Officials from the FDA and the U.S. Centers for Disease Control and Prevention continue to investigate the latest outbreak. At least 176 people in 17 states have been sickened by a relatively rare type of bacteria called Salmonella Saintpaul. It causes diarrhea, fever and cramps that usually subside after four to seven days. But for infants and the elderly, it can cause much more serious illness and even death.
The first cases linked to raw tomatoes appeared in mid-April. But it wasn't until June 3 that the FDA began publicly warning consumers about the problem. Even then, the first warnings focused only on New Mexico and Texas.
Congress still has not passed the Food Safety Act of 2007, which would beef up protections. That bill would grant authority to order mandatory recalls of tainted food to both the U.S. Department of Agriculture and the FDA. An even better idea would be to merge all the responsibilities for food safety into a single government agency.

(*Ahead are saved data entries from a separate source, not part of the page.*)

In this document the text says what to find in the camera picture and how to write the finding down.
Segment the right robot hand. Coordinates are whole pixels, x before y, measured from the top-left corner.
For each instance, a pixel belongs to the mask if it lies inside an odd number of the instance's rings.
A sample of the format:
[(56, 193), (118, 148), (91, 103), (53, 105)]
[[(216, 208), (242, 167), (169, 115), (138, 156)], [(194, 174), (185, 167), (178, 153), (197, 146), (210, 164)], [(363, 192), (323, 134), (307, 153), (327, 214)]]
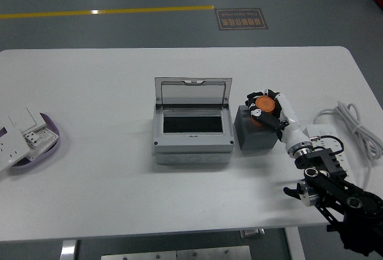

But the food safety bill doesn't contain another much-discussed proposal, one that would require producers to track food products "from farm to fork." It should be added.
The tomato problem illustrates the need for such a tracking system. The FDA this week told consumers that tomatoes from 30 states or counties are safe to eat. So are cherry tomatoes, grape tomatoes and those sold with the vine still attached. But how, exactly, are consumers supposed to know where the tomatoes they see on produce stands and grocery aisles, let alone the ones in prepared restaurant dishes, come from?
Restaurants, groceries and consumers are overreacting, albeit understandably, by staying away from all tomatoes. That will cause the same damage to tomato growers that the 2006 outbreak of tainted spinach caused for growers of leafy green vegetables.
For years, the argument against a tracking system has been that it's too expensive. Try telling that to people who are sick with salmonella poisoning. Try telling that to spinach and tomato growers who have seen first-hand what the loss of public confidence can cost.